This function creates an iterator over the results of calling a given function, using the tuple elements from an iterable as the arguments. For example:

from itertools import starmap

boxes = [
  (2, 3, 4),
  (3, 4, 5),
  (4, 2, 6)
]

def compute_volume(width, depth, height):
  return width * depth * height

for volume in starmap(compute_volume, boxes):
  print(volume) # 24, 60, 48

# Alternate approach, iterating over boxes.
for box in boxes:
  print(compute_volume(*box)) # 24, 60, 48

takewhile

This function creates an iterator that iterates over a given iterable, but skips all the initial elements for which a predicate function evaluates to True. It is the opposite of dropwhile. For example:

from itertools import takewhile
from operator import itemgetter

teams = [
    {'name': '49ers', 'wins': 3, 'losses': 3},
    {'name': 'Bears', 'wins': 5, 'losses': 1},
    {'name': 'Cardinals', 'wins': 4, 'losses': 2},
    {'name': 'Lions', 'wins': 2, 'losses': 3},
    {'name': 'Packers', 'wins': 4, 'losses': 1},
    {'name': 'Rams', 'wins': 4, 'losses': 2},
    {'name': 'Seahawks', 'wins': 5, 'losses': 0},
    {'name': 'Vikings', 'wins': 1, 'losses': 5}
]

# Sort teams on their records with best teams first.
teams.sort(key=itemgetter('wins', 'losses'), reverse=True)

def winning_record(team):
    return team['wins'] > team['losses']

# Iterate over teams that have a winning record.
for team in takewhile(winning_record, teams):
    print(team['name']) # Bears, Seahawks, Cardinals, Rams, Packers

zip_longest

This function creates an iterator that combines corresponding elements from multiple iterables. For example:

from itertools import zip_longest

months = ['January', 'February', 'March', 'April']
numbers = range(1, len(months) + 1)
people = ['Laura', 'Pat', 'unknown', 'Mark']
for list in zip_longest(numbers, months, people):
  print(list)

# Output is:
# (1, 'January', 'Laura')
# (2, 'February', 'Pat')
# (3, 'March', 'unknown')
# (4, 'April', 'Mark')

Combinatoric iterators

combinations

This function creates an iterator over all the combinations of n items from an iterable taken k at a time (referred to as n choose k) where order does not matter. From the docs, “Elements are treated as unique based on their position, not on their value.” For example:

from itertools import combinations

colors = ['red', 'green', 'blue']
for color in combinations(colors, 2):
  print(color)

# Output:
# ('red', 'green')
# ('red', 'blue')
# ('green', 'blue')

combinations_with_replacement

This function is similar to combinations, but allows items to be repeated.

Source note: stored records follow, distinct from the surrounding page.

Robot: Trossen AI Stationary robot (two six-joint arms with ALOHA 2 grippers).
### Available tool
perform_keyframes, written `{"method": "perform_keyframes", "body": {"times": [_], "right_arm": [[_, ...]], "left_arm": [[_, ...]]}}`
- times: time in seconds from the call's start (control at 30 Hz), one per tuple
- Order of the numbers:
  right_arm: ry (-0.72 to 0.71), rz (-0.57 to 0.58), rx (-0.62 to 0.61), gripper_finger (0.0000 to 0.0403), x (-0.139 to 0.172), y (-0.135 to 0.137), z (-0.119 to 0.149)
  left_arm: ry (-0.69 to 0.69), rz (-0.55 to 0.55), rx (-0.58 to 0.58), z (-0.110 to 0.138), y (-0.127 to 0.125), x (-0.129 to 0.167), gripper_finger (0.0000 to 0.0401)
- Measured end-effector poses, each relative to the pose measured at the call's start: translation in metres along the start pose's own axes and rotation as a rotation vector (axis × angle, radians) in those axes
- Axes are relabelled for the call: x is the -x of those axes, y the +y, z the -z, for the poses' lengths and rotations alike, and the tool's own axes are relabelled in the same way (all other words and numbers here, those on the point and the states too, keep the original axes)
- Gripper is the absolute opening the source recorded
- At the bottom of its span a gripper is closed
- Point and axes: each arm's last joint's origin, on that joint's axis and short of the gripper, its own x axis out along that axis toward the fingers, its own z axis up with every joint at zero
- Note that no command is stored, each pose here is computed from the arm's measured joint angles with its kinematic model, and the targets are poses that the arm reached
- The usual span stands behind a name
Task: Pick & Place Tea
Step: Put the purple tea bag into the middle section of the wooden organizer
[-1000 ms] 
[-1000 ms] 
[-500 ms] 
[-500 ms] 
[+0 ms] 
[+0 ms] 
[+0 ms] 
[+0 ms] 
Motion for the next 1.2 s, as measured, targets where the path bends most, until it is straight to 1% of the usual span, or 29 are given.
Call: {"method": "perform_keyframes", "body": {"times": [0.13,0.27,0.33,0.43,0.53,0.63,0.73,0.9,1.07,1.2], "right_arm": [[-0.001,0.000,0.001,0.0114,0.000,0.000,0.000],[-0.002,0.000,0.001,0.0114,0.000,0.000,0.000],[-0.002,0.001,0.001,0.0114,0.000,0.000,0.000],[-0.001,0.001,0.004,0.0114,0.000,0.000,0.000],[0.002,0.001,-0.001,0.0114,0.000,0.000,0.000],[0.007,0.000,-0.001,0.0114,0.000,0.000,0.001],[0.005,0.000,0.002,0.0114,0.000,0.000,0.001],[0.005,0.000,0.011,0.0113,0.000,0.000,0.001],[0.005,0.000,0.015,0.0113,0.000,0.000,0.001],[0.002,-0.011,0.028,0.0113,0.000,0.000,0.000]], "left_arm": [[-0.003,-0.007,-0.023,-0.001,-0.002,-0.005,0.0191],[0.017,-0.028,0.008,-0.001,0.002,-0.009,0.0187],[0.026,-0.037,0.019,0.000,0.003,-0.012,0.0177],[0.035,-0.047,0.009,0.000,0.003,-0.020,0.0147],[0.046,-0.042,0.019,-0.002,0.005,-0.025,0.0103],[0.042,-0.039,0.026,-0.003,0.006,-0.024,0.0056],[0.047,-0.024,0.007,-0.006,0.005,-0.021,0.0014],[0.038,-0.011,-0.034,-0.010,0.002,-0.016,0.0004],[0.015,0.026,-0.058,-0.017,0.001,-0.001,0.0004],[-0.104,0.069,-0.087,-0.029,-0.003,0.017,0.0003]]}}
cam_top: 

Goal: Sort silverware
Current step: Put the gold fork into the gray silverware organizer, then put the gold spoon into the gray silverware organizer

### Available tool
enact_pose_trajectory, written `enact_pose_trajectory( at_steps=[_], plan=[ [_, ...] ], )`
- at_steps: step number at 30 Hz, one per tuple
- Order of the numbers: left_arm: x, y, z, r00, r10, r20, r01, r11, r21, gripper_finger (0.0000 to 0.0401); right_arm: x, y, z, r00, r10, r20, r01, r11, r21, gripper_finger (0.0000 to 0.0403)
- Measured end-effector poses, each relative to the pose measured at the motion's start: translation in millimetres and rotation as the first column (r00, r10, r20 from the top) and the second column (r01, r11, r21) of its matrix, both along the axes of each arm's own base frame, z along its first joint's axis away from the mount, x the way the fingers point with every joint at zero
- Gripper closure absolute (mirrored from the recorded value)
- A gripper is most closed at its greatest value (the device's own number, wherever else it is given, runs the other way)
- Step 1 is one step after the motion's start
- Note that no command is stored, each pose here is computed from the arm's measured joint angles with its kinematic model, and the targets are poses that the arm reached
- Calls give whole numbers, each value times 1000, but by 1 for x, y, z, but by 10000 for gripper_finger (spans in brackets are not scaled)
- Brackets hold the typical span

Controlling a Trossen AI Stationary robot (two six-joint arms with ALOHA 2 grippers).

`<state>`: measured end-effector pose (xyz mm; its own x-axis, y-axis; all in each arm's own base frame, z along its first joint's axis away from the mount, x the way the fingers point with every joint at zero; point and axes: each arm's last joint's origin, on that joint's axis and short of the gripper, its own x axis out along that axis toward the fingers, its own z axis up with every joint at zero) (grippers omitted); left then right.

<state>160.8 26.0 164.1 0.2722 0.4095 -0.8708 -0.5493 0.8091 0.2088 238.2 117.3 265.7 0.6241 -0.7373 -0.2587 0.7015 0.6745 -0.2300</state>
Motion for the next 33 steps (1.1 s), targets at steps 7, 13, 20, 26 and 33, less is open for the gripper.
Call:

from itertools import combinations_with_replacement

colors = ['red', 'green', 'blue']
for color in combinations_with_replacement(colors, 2):
  print(color)

# Output:
# ('red', 'red')
# ('red', 'green')
# ('red', 'blue')
# ('green', 'green')
# ('green', 'blue')
# ('blue', 'blue')

permutations

This function creates an iterator over all the combinations of n items from an iterable taken k at a time (referred to as n choose k) where order matters. From the docs, “Elements are treated as unique based on their position, not on their value.” If the second argument (k) is not supplied, it defaults to the length of the first argument iterable. Note that the second argument is required in the combinations function. For example:

from itertools import permutations

colors = ['red', 'green', 'blue']
for color in permutations(colors, 2):
  print(color)

# Output:
# ('red', 'green')
# ('red', 'blue')
# ('green', 'red')
# ('green', 'blue')
# ('blue', 'red')
# ('blue', 'green')

product

This function creates an iterator over the cartesian product of a set of iterables. This is every combination of one item taken from each of the iterables. For example:

from itertools import product

rank = ['Ace', 'King', 'Queen', 'Jack']
suit = ['diamonds', 'clubs', 'hearts', 'spades']

for card in product(rank, suit):
  print(card)

# Output:
# ('Ace', 'diamonds')
# ('Ace', 'clubs')
# ('Ace', 'hearts')
# ('Ace', 'spades')
# ('King', 'diamonds')
# ('King', 'clubs')
# ('King', 'hearts')
# ('King', 'spades')
# ('Queen', 'diamonds')
# ('Queen', 'clubs')
# ('Queen', 'hearts')
# ('Queen', 'spades')
# ('Jack', 'diamonds')
# ('Jack', 'clubs')
# ('Jack', 'hearts')
# ('Jack', 'spades')